Task
Search the data for the string "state" and copy each line in which it appears.

### Supplied data

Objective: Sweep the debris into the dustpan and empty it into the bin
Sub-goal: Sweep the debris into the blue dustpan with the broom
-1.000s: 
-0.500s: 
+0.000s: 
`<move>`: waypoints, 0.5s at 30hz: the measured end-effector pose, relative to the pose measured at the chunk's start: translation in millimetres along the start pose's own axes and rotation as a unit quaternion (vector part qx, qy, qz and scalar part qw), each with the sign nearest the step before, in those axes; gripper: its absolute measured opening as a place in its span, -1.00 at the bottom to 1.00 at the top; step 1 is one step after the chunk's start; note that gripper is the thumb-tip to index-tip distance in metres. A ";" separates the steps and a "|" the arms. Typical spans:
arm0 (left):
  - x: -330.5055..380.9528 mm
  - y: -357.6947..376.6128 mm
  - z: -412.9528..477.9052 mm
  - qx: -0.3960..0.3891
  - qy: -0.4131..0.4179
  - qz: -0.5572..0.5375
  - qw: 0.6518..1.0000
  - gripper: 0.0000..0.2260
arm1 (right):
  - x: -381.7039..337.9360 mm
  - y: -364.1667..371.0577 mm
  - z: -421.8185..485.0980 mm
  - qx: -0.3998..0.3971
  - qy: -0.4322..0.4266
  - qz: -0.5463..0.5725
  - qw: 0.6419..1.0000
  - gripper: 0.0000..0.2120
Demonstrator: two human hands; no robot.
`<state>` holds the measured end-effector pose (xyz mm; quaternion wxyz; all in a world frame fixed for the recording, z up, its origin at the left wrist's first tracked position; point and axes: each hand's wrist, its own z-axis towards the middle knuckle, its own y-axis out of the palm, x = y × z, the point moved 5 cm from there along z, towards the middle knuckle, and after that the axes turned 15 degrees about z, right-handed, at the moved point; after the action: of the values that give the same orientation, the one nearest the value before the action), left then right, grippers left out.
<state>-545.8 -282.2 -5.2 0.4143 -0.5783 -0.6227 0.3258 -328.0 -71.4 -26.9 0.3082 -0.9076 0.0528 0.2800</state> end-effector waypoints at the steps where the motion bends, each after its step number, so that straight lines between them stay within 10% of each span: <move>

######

Solution to this exercise
`<state>` holds the measured end-effector pose (xyz mm; quaternion wxyz; all in a world frame fixed for the recording, z up, its origin at the left wrist's first tracked position; point and axes: each hand's wrist, its own z-axis towards the middle knuckle, its own y-axis out of the palm, x = y × z, the point moved 5 cm from there along z, towards the middle knuckle, and after that the axes turned 15 degrees about z, right-handed, at the moved point; after the action: of the values that give the same orientation, the one nearest the value before the action), left then right, grippers left out.
<state>-545.8 -282.2 -5.2 0.4143 -0.5783 -0.6227 0.3258 -328.0 -71.4 -26.9 0.3082 -0.9076 0.0528 0.2800</state> end-effector waypoints at the steps where the motion bends, each after its step number, so that straight lines between them stay within 10% of each span: <move>

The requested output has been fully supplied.